PROMPT:
Copy exactly the line containing "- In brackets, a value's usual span" and each line after it to the end of the listing, and output nothing else.

# # # #

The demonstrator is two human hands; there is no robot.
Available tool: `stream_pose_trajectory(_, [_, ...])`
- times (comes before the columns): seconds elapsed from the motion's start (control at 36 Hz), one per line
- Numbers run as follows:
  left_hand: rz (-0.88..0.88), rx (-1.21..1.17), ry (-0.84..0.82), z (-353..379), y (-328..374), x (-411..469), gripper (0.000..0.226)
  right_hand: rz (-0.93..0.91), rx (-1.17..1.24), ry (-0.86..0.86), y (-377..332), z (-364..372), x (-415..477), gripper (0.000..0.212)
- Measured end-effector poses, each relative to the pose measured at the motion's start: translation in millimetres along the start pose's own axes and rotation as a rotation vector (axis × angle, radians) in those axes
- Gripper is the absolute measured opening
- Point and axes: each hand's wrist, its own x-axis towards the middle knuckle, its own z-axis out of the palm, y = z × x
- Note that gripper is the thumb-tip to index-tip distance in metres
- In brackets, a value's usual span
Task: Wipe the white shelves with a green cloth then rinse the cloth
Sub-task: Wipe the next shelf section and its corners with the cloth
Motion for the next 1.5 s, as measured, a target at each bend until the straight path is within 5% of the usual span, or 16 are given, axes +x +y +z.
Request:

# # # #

EXERCISE ANSWER:
- In brackets, a value's usual span
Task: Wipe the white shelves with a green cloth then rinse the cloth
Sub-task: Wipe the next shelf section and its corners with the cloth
Motion for the next 1.5 s, as measured, a target at each bend until the straight path is within 5% of the usual span, or 16 are given, axes +x +y +z.
Request:

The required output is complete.